RE: Perform streaming logical transactions by background workers and parallel apply

From: "houzj(dot)fnst(at)fujitsu(dot)com" <houzj(dot)fnst(at)fujitsu(dot)com>
To: Amit Kapila <amit(dot)kapila16(at)gmail(dot)com>
Cc: "wangw(dot)fnst(at)fujitsu(dot)com" <wangw(dot)fnst(at)fujitsu(dot)com>, Peter Smith <smithpb2250(at)gmail(dot)com>, Masahiko Sawada <sawada(dot)mshk(at)gmail(dot)com>, "shiy(dot)fnst(at)fujitsu(dot)com" <shiy(dot)fnst(at)fujitsu(dot)com>, PostgreSQL Hackers <pgsql-hackers(at)lists(dot)postgresql(dot)org>, Dilip Kumar <dilipbalaut(at)gmail(dot)com>
Subject: RE: Perform streaming logical transactions by background workers and parallel apply
Date: 2022-08-11 07:48:36
Message-ID: OS0PR01MB57162DEDD0261425B64DFFFD94649@OS0PR01MB5716.jpnprd01.prod.outlook.com
Views: Raw Message | Whole Thread | Download mbox | Resend email
Thread:
Lists: pgsql-hackers

On Wednesday, August 10, 2022 11:39 AM Amit Kapila <amit(dot)kapila16(at)gmail(dot)com>wrote:
>
> On Tue, Aug 9, 2022 at 5:39 PM Amit Kapila <amit(dot)kapila16(at)gmail(dot)com> wrote:
> >
> > On Tue, Aug 9, 2022 at 11:09 AM Dilip Kumar <dilipbalaut(at)gmail(dot)com>
> wrote:
> > >
> > > Some more comments
> > >
> > > + /*
> > > + * Exit if any relation is not in the READY state and if any worker is
> > > + * handling the streaming transaction at the same time.
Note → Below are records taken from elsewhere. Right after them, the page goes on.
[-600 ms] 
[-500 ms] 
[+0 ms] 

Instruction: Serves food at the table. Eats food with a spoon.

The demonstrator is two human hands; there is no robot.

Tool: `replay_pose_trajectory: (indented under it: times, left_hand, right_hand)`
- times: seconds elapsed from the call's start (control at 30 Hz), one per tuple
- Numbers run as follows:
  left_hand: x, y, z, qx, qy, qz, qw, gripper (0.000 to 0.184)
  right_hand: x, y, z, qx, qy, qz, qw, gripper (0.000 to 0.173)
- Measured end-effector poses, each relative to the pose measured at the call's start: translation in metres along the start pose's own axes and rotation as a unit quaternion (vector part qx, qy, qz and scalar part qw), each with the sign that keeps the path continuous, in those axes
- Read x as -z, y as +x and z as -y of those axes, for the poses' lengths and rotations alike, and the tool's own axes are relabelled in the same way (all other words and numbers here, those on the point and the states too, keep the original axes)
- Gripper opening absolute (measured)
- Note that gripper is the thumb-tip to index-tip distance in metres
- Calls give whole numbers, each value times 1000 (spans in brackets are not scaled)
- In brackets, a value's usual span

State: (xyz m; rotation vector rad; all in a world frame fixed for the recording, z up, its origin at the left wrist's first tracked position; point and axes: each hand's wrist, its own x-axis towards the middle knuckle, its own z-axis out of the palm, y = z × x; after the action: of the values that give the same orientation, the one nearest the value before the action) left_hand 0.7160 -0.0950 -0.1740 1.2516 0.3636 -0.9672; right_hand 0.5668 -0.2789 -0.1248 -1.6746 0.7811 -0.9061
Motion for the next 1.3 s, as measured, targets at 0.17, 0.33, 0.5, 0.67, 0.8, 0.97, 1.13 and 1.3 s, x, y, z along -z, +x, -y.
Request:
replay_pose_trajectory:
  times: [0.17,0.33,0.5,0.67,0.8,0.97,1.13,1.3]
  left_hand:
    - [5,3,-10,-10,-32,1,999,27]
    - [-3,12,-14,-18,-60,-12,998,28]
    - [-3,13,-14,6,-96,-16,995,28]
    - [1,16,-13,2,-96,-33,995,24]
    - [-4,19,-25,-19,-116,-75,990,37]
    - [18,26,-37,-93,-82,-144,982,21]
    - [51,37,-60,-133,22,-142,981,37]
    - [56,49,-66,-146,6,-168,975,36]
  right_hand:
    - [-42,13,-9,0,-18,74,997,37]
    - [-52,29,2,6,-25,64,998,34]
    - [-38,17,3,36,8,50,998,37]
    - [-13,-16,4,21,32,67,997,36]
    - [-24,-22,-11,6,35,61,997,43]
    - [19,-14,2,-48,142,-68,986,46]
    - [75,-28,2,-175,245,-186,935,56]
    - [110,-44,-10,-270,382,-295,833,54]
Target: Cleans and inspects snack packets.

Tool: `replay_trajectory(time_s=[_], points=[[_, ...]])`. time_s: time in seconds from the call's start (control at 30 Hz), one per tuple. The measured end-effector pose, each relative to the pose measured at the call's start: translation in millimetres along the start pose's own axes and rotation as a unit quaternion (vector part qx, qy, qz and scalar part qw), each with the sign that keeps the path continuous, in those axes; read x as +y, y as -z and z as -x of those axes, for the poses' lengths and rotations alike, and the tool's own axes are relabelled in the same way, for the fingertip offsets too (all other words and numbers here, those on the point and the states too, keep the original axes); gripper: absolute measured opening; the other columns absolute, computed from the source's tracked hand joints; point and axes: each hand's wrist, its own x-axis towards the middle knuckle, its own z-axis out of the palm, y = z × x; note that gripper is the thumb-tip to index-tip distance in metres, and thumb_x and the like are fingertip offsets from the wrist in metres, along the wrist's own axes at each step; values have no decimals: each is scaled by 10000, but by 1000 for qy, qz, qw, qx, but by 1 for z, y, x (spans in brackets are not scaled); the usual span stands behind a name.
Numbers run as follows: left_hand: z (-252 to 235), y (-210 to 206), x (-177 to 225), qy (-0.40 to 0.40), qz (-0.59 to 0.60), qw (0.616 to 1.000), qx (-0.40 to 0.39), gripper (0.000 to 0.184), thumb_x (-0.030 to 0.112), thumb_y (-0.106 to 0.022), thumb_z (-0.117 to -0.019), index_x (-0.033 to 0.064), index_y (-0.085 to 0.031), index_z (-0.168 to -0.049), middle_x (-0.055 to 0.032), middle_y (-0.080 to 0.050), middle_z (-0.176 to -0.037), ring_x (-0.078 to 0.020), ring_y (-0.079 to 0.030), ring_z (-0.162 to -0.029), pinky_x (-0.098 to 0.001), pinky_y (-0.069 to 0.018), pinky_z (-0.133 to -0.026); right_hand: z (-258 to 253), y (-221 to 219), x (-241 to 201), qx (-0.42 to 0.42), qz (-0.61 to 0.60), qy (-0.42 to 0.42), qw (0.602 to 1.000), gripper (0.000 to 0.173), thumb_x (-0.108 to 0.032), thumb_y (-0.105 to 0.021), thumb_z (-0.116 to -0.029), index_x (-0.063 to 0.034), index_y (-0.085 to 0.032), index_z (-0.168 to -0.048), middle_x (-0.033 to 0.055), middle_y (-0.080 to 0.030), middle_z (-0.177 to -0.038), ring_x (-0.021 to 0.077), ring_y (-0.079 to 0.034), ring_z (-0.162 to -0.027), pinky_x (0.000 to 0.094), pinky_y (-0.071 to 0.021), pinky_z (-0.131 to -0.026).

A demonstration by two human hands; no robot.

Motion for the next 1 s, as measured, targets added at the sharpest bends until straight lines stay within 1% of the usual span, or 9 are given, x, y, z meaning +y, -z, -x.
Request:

Because for
> > > + * streaming transactions that is being applied in apply background
> > > + * worker, we cannot decide whether to apply the change for a
> relation
> > > + * that is not in the READY state (see should_apply_changes_for_rel) as
> we
> > > + * won't know remote_final_lsn by that time.
> > > + */
> > > + if (list_length(ApplyBgworkersFreeList) !=
> > > list_length(ApplyBgworkersList) &&
> > > + !AllTablesyncsReady())
> > > + {
> > > + ereport(LOG,
> > > + (errmsg("logical replication apply workers for
> > > subscription \"%s\" will restart",
> > > + MySubscription->name),
> > > + errdetail("Cannot handle streamed replication
> > > transaction by apply "
> > > + "background workers until all tables are
> > > synchronized")));
> > > +
> > > + proc_exit(0);
> > > + }
> > >
> > > How this situation can occur? I mean while starting a background
> > > worker itself we can check whether all tables are sync ready or not
> > > right?
> > >
> >
> > We are already checking at the start in apply_bgworker_can_start() but
> > I think it is required to check at the later point of time as well
> > because the new rels can be added to pg_subscription_rel via Alter
> > Subscription ... Refresh. I feel if that reasoning is correct then we
> > can probably expand comments to make it clear.
> >
> > > + /* Check the status of apply background worker if any. */
> > > + apply_bgworker_check_status();
> > > +
> > >
> > > What is the need to checking each worker status on every commit? I
> > > mean if there are a lot of small transactions along with some
> > > steamiing transactions then it will affect the apply performance for
> > > those small transactions?
> > >
> >
> > I don't think performance will be a concern because this won't do any
> > costly operation unless invalidation happens in which case it will
> > access system catalogs. However, if my above understanding is correct
> > that new tables can be added during the apply process then not sure
> > doing it at commit time is sufficient/correct because it can change
> > even during the transaction.
> >
>
> One idea that may handle it cleanly is to check for SUBREL_STATE_SYNCDONE
> state in should_apply_changes_for_rel() and error out for apply_bg_worker().
> For the SUBREL_STATE_READY state, it should return true and for any other
> state, it can return false. The one advantage of this approach could be that the
> parallel apply worker will give an error only if the corresponding transaction
> has performed any operation on the relation that has reached the SYNCDONE
> state.
> OTOH, checking at each transaction end can also lead to erroring out of
> workers even if the parallel apply transaction doesn't perform any operation on
> the relation which is not in the READY state.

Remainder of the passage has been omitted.